*What is expected*
Write out the listing below word for word.

════════

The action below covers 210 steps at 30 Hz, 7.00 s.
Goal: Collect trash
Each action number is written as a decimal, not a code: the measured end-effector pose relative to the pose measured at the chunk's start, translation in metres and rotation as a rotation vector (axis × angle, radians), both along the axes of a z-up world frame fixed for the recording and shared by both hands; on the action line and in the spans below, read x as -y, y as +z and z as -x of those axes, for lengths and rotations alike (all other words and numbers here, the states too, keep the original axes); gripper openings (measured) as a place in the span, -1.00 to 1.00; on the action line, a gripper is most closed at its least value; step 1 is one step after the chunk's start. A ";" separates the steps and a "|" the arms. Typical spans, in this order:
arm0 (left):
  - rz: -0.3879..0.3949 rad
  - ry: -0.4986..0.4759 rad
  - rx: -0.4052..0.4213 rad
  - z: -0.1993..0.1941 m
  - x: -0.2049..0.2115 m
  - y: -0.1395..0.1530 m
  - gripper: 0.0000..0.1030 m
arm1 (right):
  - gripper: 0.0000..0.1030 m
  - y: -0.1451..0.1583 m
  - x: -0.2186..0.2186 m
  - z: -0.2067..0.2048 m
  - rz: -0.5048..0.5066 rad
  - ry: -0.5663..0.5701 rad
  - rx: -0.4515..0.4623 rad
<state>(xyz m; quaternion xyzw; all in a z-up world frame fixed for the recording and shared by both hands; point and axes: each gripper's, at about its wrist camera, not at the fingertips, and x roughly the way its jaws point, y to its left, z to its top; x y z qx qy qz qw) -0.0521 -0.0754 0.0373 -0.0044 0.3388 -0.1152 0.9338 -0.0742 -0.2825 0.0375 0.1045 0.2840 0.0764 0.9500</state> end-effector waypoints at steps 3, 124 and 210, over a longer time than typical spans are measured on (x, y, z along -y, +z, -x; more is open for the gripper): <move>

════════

*Exercise response*
The action below covers 210 steps at 30 Hz, 7.00 s.
Goal: Collect trash
Each action number is written as a decimal, not a code: the measured end-effector pose relative to the pose measured at the chunk's start, translation in metres and rotation as a rotation vector (axis × angle, radians), both along the axes of a z-up world frame fixed for the recording and shared by both hands; on the action line and in the spans below, read x as -y, y as +z and z as -x of those axes, for lengths and rotations alike (all other words and numbers here, the states too, keep the original axes); gripper openings (measured) as a place in the span, -1.00 to 1.00; on the action line, a gripper is most closed at its least value; step 1 is one step after the chunk's start. A ";" separates the steps and a "|" the arms. Typical spans, in this order:
arm0 (left):
  - rz: -0.3879..0.3949 rad
  - ry: -0.4986..0.4759 rad
  - rx: -0.4052..0.4213 rad
  - z: -0.1993..0.1941 m
  - x: -0.2049..0.2115 m
  - y: -0.1395..0.1530 m
  - gripper: 0.0000..0.1030 m
arm1 (right):
  - gripper: 0.0000..0.1030 m
  - y: -0.1451..0.1583 m
  - x: -0.2186..0.2186 m
  - z: -0.2067..0.2048 m
  - rz: -0.5048..0.5066 rad
  - ry: -0.5663..0.5701 rad
  - rx: -0.4515..0.4623 rad
<state>(xyz m; quaternion xyzw; all in a z-up world frame fixed for the recording and shared by both hands; point and axes: each gripper's, at about its wrist camera, not at the fingertips, and x roughly the way its jaws point, y to its left, z to its top; x y z qx qy qz qw) -0.0521 -0.0754 0.0373 -0.0044 0.3388 -0.1152 0.9338 -0.0742 -0.2825 0.0375 0.1045 0.2840 0.0764 0.9500</state> end-effector waypoints at steps 3, 124 and 210, over a longer time than typical spans are measured on (x, y, z along -y, +z, -x; more is open for the gripper): <move>

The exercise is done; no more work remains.